Improvements in container gardening equipment and techniques have cleared the way for even the most “brown thumb” city dwellers, and anyone without a yard, to grow their own groceries.
“There’s nothing to stop anyone who wants a garden from having one,” says Roy Joulus, CEO of Greenbo, a company that designs products for urban gardening.
“Plants add a great deal to our quality of life – from cleaning the air we breathe to keeping us in touch with nature. Fresh, home-grown herbs and vegetables not only taste so much better than supermarket produce, they’re convenient, and you know exactly where they came from and what was used, or not used, on them.”
While hydroponic and vertical gardening systems have been developed to maximize the yield in small spaces, Joulus says starting a balcony garden needn’t cost much. Start with the right materials and choose plants that are right for your conditions, and you’ll soon be eating from the pots on your porch.
He offers these tips especially for balcony gardeners:
Plant the right plants for the amount of sunlight you have.
Most herbs and vegetables require six to eight hours of direct sunlight a day. So what do you do if you have just one balcony and it doesn’t get that much sun?
Choose edibles that can take partial sun/shade (three to six hours of sun in the morning or early afternoon) or light shade (two to three hours of direct sun or lightly shaded all day.) Some partial shade herbs: cilantro and parsley (both prefer cooler weather); dill, bee balm, spearmint chamomile.
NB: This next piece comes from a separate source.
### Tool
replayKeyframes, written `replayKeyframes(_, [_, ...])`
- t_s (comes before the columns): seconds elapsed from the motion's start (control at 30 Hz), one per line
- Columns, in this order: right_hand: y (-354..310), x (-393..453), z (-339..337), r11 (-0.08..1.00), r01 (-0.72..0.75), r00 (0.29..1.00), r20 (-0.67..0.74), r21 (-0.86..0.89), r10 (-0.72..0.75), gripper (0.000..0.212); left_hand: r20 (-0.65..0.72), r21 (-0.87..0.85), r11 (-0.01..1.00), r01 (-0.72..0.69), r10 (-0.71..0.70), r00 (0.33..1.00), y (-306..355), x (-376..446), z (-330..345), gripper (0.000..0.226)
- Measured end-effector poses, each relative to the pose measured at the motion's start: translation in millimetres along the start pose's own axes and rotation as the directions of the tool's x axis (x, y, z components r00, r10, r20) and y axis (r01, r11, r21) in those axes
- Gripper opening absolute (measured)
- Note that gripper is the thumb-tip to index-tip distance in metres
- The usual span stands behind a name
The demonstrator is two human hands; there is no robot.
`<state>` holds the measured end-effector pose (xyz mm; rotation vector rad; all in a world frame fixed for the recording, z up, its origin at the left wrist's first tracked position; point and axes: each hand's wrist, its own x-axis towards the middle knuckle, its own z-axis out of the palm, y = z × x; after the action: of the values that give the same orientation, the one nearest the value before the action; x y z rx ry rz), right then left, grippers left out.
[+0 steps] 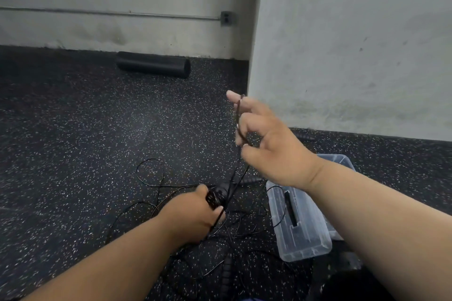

Some light shade herbs: garlic chives, peppermint, rosemary. Some partial or light shade veggies: lettuce, broccoli, green onion, collards, cabbage, peas, carrots, strawberries, beans, sweet potatoes.
Remember, pale-colored surfaces increase the light your plants receive. Plants in regions with short growing seasons usually need the full six to eight hours of light per day.
Choose the right pots.
Bigger pots require less water and are less likely to blow over on high-rise balconies where the winds can be fierce. Terra cotta allows moisture to escape fairly quickly, which is helpful for people who like to water a lot. Non-porous plastic or glazed pots hold water longer and are better for windy balconies, where soil dries out quickly. Use brightly colored containers to add style and visual interest to your garden.
Most vegetable plants require even watering – don’t let them dry out completely and don’t keep them soggy. Apply water directly to the soil.
Make sure your containers have drainage holes or a drainage system. If they have an attached tray to catch excess water, don’t allow the plants’ roots to sit in the water, which promotes rot and fungus. Either empty the tray regularly, or use a design that holds the water away from the roots.
Use the right dirt.
It’s important to use dirt that allows for good drainage. Most edible plants don’t like to sit in wet dirt, and soil without good drainage tends to become compacted – a difficult medium for plants that like to stretch their roots out. You can buy a sterile soilless potting mix, a soil-based potting mix, or mix up your own batch using 1 part compost, 1 part perlite and 1 part potting soil.
Don’t use garden soil or top soil, which won’t allow adequate drainage.
On windy balconies, top-dress your container with small rocks to keep the soil from drying out so quickly.
Joulus offers one more tip for high-rise dwellers: Rely on self-pollinating plants, or plants that don’t need pollination by insects, unless you’re willing to hand-pollinate.
“You likely won’t see many bees buzzing around the 40th story,” he says.
Don’t worry about pollination for root vegetables, like carrots and potatoes. Some self-pollinators include beans, peas, tomatoes and peppers.